■ PROBLEM DETAILS: Reproduce the listing below word for word and exclude any picture.

START DATASET CONTENT

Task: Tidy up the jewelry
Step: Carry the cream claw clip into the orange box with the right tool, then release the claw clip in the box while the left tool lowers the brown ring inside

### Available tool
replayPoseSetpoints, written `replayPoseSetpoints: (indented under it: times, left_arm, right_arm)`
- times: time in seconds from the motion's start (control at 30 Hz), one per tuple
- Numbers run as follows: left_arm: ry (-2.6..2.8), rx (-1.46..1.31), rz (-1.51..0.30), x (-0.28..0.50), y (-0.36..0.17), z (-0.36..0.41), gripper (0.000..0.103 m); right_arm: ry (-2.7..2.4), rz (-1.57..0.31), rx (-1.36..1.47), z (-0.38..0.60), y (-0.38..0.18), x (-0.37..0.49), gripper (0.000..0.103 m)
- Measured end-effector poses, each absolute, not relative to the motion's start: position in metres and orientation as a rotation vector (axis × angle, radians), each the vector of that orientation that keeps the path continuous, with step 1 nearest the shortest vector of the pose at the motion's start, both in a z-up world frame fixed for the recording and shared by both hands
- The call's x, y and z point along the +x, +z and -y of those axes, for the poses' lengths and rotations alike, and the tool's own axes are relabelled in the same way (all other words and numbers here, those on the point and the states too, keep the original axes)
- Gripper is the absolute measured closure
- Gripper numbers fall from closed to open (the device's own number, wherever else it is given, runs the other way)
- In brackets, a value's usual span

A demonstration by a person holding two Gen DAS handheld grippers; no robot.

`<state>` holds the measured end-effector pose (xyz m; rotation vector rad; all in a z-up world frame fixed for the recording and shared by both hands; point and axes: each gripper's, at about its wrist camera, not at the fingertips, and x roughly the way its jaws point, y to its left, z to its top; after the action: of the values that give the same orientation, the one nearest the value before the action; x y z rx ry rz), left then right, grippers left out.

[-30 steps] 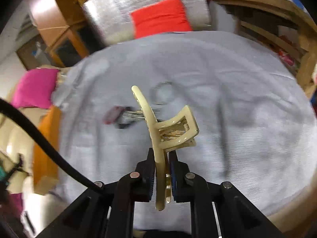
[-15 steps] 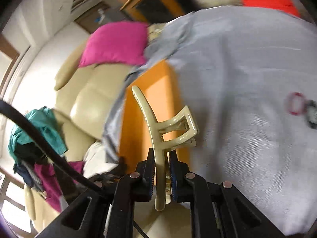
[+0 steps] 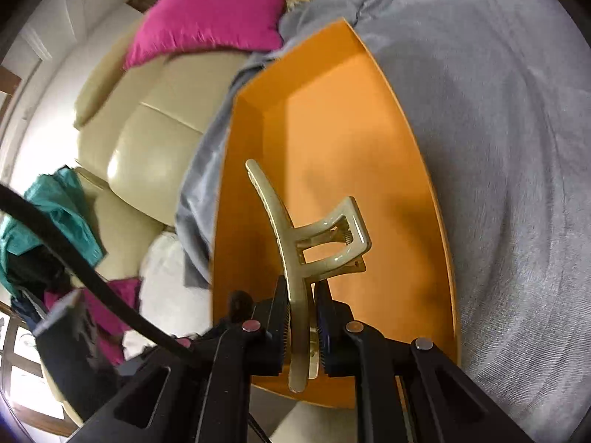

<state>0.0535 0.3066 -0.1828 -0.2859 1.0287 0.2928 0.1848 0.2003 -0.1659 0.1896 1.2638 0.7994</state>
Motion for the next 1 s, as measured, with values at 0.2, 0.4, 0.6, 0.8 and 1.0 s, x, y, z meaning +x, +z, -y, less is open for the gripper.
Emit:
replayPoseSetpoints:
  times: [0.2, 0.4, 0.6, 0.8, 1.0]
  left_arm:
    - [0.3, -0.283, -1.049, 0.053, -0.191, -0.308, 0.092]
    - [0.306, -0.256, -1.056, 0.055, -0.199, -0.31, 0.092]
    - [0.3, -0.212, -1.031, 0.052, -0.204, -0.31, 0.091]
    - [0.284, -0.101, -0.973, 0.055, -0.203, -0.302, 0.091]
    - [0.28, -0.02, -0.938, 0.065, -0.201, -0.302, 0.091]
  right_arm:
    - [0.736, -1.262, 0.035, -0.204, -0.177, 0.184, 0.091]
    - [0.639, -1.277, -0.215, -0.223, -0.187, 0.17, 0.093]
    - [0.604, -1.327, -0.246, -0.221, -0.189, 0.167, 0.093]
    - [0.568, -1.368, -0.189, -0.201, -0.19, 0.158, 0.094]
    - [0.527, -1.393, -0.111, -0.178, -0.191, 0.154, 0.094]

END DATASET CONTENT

■ COMPLETED EXERCISE:
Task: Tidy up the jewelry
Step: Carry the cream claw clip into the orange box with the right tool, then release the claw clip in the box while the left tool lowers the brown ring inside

### Available tool
replayPoseSetpoints, written `replayPoseSetpoints: (indented under it: times, left_arm, right_arm)`
- times: time in seconds from the motion's start (control at 30 Hz), one per tuple
- Numbers run as follows: left_arm: ry (-2.6..2.8), rx (-1.46..1.31), rz (-1.51..0.30), x (-0.28..0.50), y (-0.36..0.17), z (-0.36..0.41), gripper (0.000..0.103 m); right_arm: ry (-2.7..2.4), rz (-1.57..0.31), rx (-1.36..1.47), z (-0.38..0.60), y (-0.38..0.18), x (-0.37..0.49), gripper (0.000..0.103 m)
- Measured end-effector poses, each absolute, not relative to the motion's start: position in metres and orientation as a rotation vector (axis × angle, radians), each the vector of that orientation that keeps the path continuous, with step 1 nearest the shortest vector of the pose at the motion's start, both in a z-up world frame fixed for the recording and shared by both hands
- The call's x, y and z point along the +x, +z and -y of those axes, for the poses' lengths and rotations alike, and the tool's own axes are relabelled in the same way (all other words and numbers here, those on the point and the states too, keep the original axes)
- Gripper is the absolute measured closure
- Gripper numbers fall from closed to open (the device's own number, wherever else it is given, runs the other way)
- In brackets, a value's usual span

A demonstration by a person holding two Gen DAS handheld grippers; no robot.

`<state>` holds the measured end-effector pose (xyz m; rotation vector rad; all in a z-up world frame fixed for the recording and shared by both hands; point and axes: each gripper's, at about its wrist camera, not at the fingertips, and x roughly the way its jaws point, y to its left, z to its top; after the action: of the values that give the same orientation, the one nearest the value before the action; x y z rx ry rz), left then right, grippers left out.

[-30 steps] 
[-15 steps] 
[+0 steps] 

<state>0.0535 0.3066 -0.1828 -0.2859 1.0287 0.2928 0.1848 0.2003 -0.1659 0.1896 1.2638 0.7994</state>
Motion for the next 1 s, as measured, with values at 0.2, 0.4, 0.6, 0.8 and 1.0 s, x, y, z meaning +x, +z, -y, less is open for the gripper.
Emit:
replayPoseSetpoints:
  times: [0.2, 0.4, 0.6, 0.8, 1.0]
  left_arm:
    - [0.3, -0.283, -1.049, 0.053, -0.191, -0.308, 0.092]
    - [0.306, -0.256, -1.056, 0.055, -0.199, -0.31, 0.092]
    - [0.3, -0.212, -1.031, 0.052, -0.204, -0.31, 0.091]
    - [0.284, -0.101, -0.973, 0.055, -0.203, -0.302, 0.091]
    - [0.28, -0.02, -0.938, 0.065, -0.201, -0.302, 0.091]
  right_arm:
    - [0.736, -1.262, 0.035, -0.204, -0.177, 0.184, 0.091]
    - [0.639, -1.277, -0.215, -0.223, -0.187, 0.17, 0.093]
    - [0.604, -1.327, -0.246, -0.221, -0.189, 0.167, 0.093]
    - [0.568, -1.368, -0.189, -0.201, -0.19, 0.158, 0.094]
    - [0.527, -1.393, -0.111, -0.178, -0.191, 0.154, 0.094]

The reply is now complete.